:: Records shown ::

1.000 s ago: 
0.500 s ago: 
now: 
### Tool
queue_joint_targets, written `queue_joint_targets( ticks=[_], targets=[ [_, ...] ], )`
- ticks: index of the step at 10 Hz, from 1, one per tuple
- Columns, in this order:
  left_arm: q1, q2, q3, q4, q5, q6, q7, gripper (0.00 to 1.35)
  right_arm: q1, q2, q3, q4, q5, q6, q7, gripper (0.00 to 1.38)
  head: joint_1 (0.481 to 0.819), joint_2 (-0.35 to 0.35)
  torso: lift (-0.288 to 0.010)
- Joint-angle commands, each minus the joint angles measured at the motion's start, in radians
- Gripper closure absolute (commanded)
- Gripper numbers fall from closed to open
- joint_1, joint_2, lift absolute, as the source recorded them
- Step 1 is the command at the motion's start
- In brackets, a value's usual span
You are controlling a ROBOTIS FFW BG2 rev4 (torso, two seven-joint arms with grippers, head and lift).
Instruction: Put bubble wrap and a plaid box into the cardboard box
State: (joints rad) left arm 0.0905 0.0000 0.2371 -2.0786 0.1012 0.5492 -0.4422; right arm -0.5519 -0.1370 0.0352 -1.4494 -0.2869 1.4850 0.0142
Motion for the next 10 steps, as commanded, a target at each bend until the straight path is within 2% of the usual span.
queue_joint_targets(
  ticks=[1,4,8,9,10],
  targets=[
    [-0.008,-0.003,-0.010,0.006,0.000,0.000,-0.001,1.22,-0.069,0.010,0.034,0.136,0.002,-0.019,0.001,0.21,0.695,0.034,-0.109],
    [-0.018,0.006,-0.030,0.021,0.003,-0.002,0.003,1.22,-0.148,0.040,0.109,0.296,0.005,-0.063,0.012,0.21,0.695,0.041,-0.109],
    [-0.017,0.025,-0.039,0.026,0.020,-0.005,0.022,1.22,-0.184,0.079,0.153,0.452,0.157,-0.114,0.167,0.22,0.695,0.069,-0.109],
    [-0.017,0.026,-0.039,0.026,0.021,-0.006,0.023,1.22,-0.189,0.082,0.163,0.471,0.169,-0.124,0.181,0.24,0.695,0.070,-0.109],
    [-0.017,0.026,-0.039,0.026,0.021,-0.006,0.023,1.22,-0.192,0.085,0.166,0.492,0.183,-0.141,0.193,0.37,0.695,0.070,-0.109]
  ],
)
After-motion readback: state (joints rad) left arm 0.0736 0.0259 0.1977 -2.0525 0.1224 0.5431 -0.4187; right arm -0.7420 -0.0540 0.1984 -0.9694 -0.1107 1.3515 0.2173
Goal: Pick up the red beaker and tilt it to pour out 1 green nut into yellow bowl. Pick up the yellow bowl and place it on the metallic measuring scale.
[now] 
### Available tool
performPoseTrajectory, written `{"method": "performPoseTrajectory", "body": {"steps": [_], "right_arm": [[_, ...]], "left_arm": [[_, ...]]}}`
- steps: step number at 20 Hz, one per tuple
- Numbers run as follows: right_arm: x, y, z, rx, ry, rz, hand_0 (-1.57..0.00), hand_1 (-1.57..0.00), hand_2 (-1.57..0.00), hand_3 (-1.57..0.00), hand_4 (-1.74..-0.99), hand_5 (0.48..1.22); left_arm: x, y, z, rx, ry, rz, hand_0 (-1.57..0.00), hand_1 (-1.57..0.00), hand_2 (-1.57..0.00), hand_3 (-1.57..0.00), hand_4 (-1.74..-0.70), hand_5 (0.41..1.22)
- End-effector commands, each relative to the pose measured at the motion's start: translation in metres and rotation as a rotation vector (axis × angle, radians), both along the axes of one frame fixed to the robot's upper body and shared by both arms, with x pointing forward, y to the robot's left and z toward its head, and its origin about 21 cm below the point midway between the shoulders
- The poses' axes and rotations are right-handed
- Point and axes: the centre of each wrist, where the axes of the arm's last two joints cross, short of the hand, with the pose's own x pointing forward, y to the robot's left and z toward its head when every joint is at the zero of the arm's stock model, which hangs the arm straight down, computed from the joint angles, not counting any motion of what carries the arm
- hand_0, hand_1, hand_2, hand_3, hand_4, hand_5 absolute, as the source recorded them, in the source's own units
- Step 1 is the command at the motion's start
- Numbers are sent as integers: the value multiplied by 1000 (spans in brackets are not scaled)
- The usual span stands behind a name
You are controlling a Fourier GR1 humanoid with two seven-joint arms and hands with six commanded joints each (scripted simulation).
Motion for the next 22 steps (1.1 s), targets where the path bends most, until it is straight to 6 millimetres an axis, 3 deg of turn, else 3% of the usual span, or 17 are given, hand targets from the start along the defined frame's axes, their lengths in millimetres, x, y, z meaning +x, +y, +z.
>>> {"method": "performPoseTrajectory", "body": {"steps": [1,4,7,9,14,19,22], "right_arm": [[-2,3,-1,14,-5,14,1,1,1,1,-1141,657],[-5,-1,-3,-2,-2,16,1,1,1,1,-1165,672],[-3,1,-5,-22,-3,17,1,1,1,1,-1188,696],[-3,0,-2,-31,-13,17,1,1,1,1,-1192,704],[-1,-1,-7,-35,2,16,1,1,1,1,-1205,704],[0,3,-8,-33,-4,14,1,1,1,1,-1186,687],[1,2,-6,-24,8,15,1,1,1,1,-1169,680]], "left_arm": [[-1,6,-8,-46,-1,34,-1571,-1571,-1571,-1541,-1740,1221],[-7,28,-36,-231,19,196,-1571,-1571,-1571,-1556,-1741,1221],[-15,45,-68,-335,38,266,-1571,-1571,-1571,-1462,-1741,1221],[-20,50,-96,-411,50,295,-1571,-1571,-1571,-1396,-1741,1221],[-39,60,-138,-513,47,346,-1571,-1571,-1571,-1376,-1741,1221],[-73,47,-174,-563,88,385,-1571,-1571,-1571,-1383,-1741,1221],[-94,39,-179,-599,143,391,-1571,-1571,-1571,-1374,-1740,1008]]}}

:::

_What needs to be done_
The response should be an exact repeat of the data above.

_Exercise result_
1.000 s ago: 
0.500 s ago: 
now: 
### Tool
queue_joint_targets, written `queue_joint_targets( ticks=[_], targets=[ [_, ...] ], )`
- ticks: index of the step at 10 Hz, from 1, one per tuple
- Columns, in this order:
  left_arm: q1, q2, q3, q4, q5, q6, q7, gripper (0.00 to 1.35)
  right_arm: q1, q2, q3, q4, q5, q6, q7, gripper (0.00 to 1.38)
  head: joint_1 (0.481 to 0.819), joint_2 (-0.35 to 0.35)
  torso: lift (-0.288 to 0.010)
- Joint-angle commands, each minus the joint angles measured at the motion's start, in radians
- Gripper closure absolute (commanded)
- Gripper numbers fall from closed to open
- joint_1, joint_2, lift absolute, as the source recorded them
- Step 1 is the command at the motion's start
- In brackets, a value's usual span
You are controlling a ROBOTIS FFW BG2 rev4 (torso, two seven-joint arms with grippers, head and lift).
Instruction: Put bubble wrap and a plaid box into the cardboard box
State: (joints rad) left arm 0.0905 0.0000 0.2371 -2.0786 0.1012 0.5492 -0.4422; right arm -0.5519 -0.1370 0.0352 -1.4494 -0.2869 1.4850 0.0142
Motion for the next 10 steps, as commanded, a target at each bend until the straight path is within 2% of the usual span.
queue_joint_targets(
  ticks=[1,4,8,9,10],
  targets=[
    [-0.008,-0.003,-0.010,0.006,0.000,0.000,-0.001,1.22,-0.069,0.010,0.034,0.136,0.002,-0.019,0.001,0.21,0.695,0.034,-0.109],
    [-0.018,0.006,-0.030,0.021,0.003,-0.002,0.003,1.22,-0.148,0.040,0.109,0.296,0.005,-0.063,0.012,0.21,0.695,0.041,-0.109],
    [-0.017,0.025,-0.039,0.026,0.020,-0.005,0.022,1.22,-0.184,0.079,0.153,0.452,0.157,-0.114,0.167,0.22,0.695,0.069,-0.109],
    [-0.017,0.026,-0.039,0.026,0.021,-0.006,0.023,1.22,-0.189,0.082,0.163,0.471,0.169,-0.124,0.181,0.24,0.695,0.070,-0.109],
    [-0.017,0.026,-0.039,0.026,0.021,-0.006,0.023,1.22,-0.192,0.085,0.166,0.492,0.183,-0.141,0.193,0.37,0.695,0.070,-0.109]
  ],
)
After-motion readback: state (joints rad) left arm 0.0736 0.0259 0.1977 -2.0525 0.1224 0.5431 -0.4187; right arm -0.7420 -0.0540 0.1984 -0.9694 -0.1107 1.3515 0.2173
Goal: Pick up the red beaker and tilt it to pour out 1 green nut into yellow bowl. Pick up the yellow bowl and place it on the metallic measuring scale.
[now] 
### Available tool
performPoseTrajectory, written `{"method": "performPoseTrajectory", "body": {"steps": [_], "right_arm": [[_, ...]], "left_arm": [[_, ...]]}}`
- steps: step number at 20 Hz, one per tuple
- Numbers run as follows: right_arm: x, y, z, rx, ry, rz, hand_0 (-1.57..0.00), hand_1 (-1.57..0.00), hand_2 (-1.57..0.00), hand_3 (-1.57..0.00), hand_4 (-1.74..-0.99), hand_5 (0.48..1.22); left_arm: x, y, z, rx, ry, rz, hand_0 (-1.57..0.00), hand_1 (-1.57..0.00), hand_2 (-1.57..0.00), hand_3 (-1.57..0.00), hand_4 (-1.74..-0.70), hand_5 (0.41..1.22)
- End-effector commands, each relative to the pose measured at the motion's start: translation in metres and rotation as a rotation vector (axis × angle, radians), both along the axes of one frame fixed to the robot's upper body and shared by both arms, with x pointing forward, y to the robot's left and z toward its head, and its origin about 21 cm below the point midway between the shoulders
- The poses' axes and rotations are right-handed
- Point and axes: the centre of each wrist, where the axes of the arm's last two joints cross, short of the hand, with the pose's own x pointing forward, y to the robot's left and z toward its head when every joint is at the zero of the arm's stock model, which hangs the arm straight down, computed from the joint angles, not counting any motion of what carries the arm
- hand_0, hand_1, hand_2, hand_3, hand_4, hand_5 absolute, as the source recorded them, in the source's own units
- Step 1 is the command at the motion's start
- Numbers are sent as integers: the value multiplied by 1000 (spans in brackets are not scaled)
- The usual span stands behind a name
You are controlling a Fourier GR1 humanoid with two seven-joint arms and hands with six commanded joints each (scripted simulation).
Motion for the next 22 steps (1.1 s), targets where the path bends most, until it is straight to 6 millimetres an axis, 3 deg of turn, else 3% of the usual span, or 17 are given, hand targets from the start along the defined frame's axes, their lengths in millimetres, x, y, z meaning +x, +y, +z.
>>> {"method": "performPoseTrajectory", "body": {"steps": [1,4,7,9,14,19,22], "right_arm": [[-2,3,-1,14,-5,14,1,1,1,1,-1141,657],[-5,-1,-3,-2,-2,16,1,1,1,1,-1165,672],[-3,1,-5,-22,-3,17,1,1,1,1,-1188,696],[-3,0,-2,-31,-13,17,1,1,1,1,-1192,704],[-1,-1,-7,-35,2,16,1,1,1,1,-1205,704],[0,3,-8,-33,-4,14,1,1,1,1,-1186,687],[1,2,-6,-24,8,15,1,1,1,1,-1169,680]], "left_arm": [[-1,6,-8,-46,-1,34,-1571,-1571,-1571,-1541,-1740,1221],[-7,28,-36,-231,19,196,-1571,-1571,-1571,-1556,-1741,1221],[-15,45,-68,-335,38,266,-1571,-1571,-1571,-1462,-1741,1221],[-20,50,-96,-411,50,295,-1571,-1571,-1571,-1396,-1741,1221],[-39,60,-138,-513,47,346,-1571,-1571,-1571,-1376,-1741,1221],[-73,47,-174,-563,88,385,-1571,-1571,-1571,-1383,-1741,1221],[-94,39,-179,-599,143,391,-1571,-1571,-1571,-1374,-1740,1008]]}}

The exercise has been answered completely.